As of yesterday, a worldwide total of 78,993 people were confirmed to have been infected by the coronavirus. Of the 25,889 no longer being treated, 2,470 (9.5 percent) were dead and 23,419 had recovered. Of the remaining 53,104 active cases, 41,535 (78 percent) were suffering from mild symptoms, while 11,569 (22 percent) were in serious or critical condition, requiring hospitalization and oxygenation to treat pneumonia triggered by the coronavirus.

Thus, about 20 percent of diagnosed cases require high-tech, labor-intensive care to stay alive. Overall, of those cases where treatment has ended, roughly one in 10 ended in death. Were the number of patients to continue to grow internationally at the current rate for several months, this could overwhelm health systems in even the most advanced economies.

Of course, many people have contracted coronavirus without becoming seriously ill and thus have not been diagnosed, so that overall rates of serious illness and death are lower. However, this is little comfort: It appears that as yet undetected coronavirus carriers can nonetheless spread the disease to others, who do get sick or even die. Particularly if the coronavirus became endemic in areas of Africa or Central Asia, with fewer advanced hospitals, this could have devastating consequences.
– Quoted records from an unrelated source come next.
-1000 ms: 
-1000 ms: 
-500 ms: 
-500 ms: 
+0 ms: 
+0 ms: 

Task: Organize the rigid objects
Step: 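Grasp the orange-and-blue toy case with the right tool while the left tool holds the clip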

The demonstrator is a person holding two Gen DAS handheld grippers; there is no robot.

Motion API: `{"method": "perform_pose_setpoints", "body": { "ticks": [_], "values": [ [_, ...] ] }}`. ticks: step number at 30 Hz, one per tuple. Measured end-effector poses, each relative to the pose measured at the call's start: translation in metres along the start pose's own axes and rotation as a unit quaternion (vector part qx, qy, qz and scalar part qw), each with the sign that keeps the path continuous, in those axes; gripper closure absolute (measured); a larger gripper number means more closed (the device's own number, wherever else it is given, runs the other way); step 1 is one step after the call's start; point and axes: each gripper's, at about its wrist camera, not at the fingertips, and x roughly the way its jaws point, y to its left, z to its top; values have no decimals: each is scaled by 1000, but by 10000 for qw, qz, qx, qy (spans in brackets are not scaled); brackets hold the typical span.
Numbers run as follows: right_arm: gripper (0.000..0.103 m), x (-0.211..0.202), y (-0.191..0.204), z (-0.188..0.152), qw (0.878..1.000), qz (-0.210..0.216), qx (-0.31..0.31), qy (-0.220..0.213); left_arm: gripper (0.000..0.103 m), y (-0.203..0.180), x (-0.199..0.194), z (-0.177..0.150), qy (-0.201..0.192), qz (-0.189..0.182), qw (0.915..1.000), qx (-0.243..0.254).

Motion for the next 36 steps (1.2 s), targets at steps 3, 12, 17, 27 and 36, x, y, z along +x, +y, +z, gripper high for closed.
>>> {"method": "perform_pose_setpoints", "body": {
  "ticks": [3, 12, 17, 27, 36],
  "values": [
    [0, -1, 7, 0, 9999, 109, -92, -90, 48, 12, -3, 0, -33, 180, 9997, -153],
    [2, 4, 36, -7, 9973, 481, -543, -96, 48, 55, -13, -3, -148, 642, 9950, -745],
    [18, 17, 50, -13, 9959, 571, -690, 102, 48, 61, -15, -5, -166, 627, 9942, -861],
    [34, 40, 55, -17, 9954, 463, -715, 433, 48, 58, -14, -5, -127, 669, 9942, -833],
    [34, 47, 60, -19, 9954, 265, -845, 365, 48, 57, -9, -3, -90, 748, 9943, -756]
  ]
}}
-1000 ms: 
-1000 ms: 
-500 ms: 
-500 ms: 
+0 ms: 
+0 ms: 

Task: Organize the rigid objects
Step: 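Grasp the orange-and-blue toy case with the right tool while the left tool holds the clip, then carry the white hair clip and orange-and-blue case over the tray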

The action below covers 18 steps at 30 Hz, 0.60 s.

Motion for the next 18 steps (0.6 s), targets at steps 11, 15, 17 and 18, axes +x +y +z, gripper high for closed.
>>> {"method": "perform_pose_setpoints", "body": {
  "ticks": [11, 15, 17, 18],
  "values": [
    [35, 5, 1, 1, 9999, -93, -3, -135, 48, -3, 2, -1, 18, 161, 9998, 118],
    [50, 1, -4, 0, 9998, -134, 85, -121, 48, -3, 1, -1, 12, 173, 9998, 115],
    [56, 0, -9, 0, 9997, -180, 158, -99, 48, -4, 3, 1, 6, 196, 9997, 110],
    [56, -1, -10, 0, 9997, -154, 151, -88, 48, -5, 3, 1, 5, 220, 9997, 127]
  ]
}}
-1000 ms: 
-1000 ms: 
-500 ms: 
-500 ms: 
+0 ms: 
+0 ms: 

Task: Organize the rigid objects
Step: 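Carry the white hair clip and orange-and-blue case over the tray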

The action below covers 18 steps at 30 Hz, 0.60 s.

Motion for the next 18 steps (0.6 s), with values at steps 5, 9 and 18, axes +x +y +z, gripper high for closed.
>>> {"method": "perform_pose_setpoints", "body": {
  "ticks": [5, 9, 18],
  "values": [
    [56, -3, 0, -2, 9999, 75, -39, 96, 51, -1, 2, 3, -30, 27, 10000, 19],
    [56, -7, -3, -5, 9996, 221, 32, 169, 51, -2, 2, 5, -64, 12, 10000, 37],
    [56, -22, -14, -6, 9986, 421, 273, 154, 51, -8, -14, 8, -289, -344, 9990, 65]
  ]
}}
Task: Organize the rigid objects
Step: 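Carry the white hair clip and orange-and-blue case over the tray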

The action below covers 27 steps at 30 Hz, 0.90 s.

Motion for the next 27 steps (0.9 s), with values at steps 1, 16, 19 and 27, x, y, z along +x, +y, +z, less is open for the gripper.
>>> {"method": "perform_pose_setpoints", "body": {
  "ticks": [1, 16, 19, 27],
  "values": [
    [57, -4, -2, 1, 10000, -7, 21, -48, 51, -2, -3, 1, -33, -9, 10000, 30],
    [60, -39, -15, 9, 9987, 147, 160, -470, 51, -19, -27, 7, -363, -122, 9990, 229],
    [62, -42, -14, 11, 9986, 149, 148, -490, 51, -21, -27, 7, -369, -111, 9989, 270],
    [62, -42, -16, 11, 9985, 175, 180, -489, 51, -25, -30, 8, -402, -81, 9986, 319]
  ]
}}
In the meantime, humanity is being brought face to face with the consequences of decades in which trillions of dollars were spent on waging destructive imperialist wars and showering an obscenely wealthy financial aristocracy with public funds. From Mali and the Congo to Syria, Iraq and Afghanistan, millions have died in imperialist wars of occupation or proxy wars that left only a trail of devastation in their wake. In these areas, critical medical infrastructure has either been destroyed or was never built, leaving hundreds of millions of people virtually defenseless.

As for North America and Europe, they have subjected their medical centers to endless rounds of hospital closures and funding cuts costing billions of euros. In European countries, including Portugal and France, nurses protesting a decade of European Union wage freezes and underfunding since the 2008 crash have played a key role in strikes against austerity. Yet capitalist governments of various political colors have repeatedly threatened them with dismissal or assault by riot police.

British authorities issued a statement on the coronavirus declaring, “Our world class National Health Service is well prepared, and we are doing everything we can to protect the public.” This drew a caustic reply from John Campbell, a British doctor commenting on coronavirus online.

Working in local hospitals, he said, “often we weren’t prepared for a Monday morning.” He continued: “If there were a few cases of chest infections or influenza, we were struggling. The idea that there could be an epidemic of coronavirus on top of that and that we’d be well prepared is absolute nonsense. So how can we criticize China, Iran and North Korea for not telling us the whole truth, when the official voice of the UK government is telling me that we are well prepared… for thousands of people getting sick all at the same time?”